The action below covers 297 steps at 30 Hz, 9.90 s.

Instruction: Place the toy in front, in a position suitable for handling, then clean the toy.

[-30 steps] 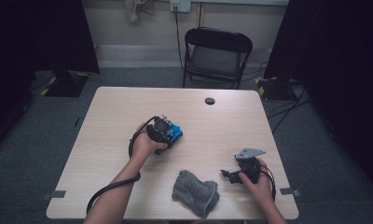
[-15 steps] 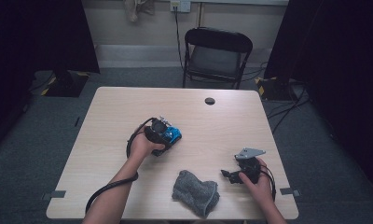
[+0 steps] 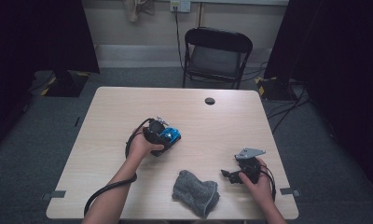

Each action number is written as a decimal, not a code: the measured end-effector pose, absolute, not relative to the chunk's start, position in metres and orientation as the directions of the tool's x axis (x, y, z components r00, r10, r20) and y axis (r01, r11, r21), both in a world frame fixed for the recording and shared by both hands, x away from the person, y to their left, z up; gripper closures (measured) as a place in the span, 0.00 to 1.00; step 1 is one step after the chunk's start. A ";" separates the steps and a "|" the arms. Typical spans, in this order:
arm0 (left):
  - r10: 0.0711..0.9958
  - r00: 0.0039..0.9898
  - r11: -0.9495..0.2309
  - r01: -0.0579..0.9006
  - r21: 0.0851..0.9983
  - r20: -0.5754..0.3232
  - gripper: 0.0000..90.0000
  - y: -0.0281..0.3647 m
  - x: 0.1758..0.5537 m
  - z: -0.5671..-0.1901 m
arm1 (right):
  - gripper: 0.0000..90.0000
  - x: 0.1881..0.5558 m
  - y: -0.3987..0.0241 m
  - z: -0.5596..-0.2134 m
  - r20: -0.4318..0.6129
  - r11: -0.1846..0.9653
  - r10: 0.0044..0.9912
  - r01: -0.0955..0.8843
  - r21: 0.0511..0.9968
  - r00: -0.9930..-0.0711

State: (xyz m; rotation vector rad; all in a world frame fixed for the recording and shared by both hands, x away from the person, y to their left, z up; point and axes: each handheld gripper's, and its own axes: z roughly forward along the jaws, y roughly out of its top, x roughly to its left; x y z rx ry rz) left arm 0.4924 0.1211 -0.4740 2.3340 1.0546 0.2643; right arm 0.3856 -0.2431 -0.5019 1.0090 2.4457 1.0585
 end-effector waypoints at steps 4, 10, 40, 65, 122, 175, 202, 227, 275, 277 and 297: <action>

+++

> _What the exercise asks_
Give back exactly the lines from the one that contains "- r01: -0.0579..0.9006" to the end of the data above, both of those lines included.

> _Solution to the exercise_
  - r01: -0.0579..0.9006
  - r21: 0.0851..0.9983
  - r20: -0.5754..0.3232
  - gripper: 0.0000..90.0000
  - y: -0.0281..0.3647 m
  - x: 0.1758..0.5537 m
  - z: -0.5671..-0.1901 m
arm1 (right):
  - gripper: 0.0000..90.0000
  - x: 0.1881..0.5558 m
  - y: -0.3987..0.0241 m
  - z: -0.5596..-0.2134 m
  - r20: -0.4318..0.6129
  - r11: -0.1846..0.9653
  - r10: 0.0044..0.9912
  - r01: -0.0955..0.8843
  - r21: 0.0511..0.9968
  - r00: -0.9930..-0.0711

State: (xyz m; rotation vector rad; all in a world frame fixed for the recording and shared by both hands, x away from the person, y to their left, z up; point and axes: each handheld gripper's, and its own axes: z roughly forward along the jaws, y roughly out of its top, x roughly to its left; x y z rx ry rz) left arm 0.4924 0.1211 -0.4740 2.3340 1.0546 0.2643; right arm 0.3856 -0.2431 -0.5019 1.0090 2.4457 1.0585
 end-effector waypoints at steps 4, 10, 40, 65, 122, 175, 202, 227, 275, 277 and 297: <action>

With this output, the exercise is done.